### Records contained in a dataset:
▼
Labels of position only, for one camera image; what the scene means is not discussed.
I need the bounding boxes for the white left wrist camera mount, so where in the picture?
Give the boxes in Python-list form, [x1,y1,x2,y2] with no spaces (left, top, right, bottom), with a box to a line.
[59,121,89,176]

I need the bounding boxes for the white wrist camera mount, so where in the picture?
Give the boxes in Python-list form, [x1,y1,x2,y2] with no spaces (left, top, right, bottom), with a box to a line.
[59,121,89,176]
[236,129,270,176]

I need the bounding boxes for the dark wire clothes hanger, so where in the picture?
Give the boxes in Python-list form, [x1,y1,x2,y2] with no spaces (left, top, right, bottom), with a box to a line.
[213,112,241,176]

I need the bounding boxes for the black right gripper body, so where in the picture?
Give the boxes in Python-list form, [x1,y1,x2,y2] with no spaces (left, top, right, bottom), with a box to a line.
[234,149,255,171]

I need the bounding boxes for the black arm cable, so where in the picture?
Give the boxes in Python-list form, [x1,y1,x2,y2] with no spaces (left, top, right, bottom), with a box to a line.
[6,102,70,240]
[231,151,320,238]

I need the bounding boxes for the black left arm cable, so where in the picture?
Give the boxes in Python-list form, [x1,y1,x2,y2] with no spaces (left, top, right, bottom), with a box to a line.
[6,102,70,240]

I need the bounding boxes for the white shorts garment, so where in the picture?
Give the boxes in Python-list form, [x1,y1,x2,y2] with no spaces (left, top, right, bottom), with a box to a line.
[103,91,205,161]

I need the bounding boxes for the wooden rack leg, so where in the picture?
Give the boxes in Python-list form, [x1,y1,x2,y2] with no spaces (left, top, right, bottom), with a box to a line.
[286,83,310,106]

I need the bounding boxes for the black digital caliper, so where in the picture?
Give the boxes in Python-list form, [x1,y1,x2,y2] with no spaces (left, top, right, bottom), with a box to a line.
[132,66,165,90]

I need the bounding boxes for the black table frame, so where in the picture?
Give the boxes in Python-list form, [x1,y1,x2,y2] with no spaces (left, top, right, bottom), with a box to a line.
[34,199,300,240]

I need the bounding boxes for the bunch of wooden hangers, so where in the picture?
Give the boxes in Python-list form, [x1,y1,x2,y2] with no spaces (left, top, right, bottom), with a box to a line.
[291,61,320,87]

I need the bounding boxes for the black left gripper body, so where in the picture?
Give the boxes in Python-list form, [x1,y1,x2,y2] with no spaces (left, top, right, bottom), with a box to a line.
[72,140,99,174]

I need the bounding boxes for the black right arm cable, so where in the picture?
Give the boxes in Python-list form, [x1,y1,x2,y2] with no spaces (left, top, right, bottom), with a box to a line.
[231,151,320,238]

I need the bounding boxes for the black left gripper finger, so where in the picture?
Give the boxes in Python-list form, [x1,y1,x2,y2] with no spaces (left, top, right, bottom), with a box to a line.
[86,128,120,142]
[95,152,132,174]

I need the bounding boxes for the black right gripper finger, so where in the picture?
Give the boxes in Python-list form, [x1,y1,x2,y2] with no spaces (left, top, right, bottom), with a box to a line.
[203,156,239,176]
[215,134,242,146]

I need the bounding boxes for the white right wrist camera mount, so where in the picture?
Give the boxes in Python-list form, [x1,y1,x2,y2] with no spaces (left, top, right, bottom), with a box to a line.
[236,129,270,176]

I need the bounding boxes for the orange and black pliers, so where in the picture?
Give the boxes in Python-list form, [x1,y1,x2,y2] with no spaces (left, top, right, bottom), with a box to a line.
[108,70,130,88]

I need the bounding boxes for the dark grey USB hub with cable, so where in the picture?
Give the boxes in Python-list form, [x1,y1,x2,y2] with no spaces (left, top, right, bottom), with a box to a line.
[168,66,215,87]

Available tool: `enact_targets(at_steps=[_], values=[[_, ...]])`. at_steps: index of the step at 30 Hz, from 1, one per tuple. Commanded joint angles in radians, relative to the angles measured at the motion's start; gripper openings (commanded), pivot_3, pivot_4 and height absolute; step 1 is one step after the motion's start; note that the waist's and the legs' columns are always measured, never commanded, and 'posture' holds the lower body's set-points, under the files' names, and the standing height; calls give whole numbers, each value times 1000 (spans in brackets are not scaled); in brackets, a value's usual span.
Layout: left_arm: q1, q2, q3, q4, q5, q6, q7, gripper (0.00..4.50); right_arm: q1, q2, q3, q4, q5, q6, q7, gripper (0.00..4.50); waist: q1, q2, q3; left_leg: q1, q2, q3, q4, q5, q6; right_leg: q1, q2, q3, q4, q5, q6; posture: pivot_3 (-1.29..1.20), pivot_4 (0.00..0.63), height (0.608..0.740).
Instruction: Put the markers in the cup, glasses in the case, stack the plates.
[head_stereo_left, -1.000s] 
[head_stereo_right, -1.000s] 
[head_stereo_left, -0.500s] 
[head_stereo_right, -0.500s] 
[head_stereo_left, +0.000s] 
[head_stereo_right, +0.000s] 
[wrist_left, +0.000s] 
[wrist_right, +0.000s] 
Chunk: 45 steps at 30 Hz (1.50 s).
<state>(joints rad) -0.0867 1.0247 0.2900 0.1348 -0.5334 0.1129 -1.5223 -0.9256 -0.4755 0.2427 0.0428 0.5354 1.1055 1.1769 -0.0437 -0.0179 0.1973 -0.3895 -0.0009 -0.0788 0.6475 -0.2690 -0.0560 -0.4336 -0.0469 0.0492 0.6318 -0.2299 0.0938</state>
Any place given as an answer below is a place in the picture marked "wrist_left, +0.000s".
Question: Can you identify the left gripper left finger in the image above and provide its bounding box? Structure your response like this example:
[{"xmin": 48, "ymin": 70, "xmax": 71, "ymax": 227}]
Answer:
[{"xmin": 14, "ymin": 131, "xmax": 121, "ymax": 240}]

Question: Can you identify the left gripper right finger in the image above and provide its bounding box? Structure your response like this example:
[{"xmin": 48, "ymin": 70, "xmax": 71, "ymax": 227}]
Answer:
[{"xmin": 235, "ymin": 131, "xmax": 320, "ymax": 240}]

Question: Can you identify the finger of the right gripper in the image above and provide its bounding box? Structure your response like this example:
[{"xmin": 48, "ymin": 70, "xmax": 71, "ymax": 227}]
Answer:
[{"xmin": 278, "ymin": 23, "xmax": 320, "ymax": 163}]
▲
### Your task:
Please give back, exactly as it stands above, the stretch from the line with "[head_stereo_left, +0.000s]" through the line with "Chunk: 45 steps at 30 Hz (1.50 s).", and no line outside it.

### Response:
[head_stereo_left, +0.000s] 
[head_stereo_right, +0.000s] 
[wrist_left, +0.000s] 
[wrist_right, +0.000s] 
Chunk: 45 steps at 30 Hz (1.50 s).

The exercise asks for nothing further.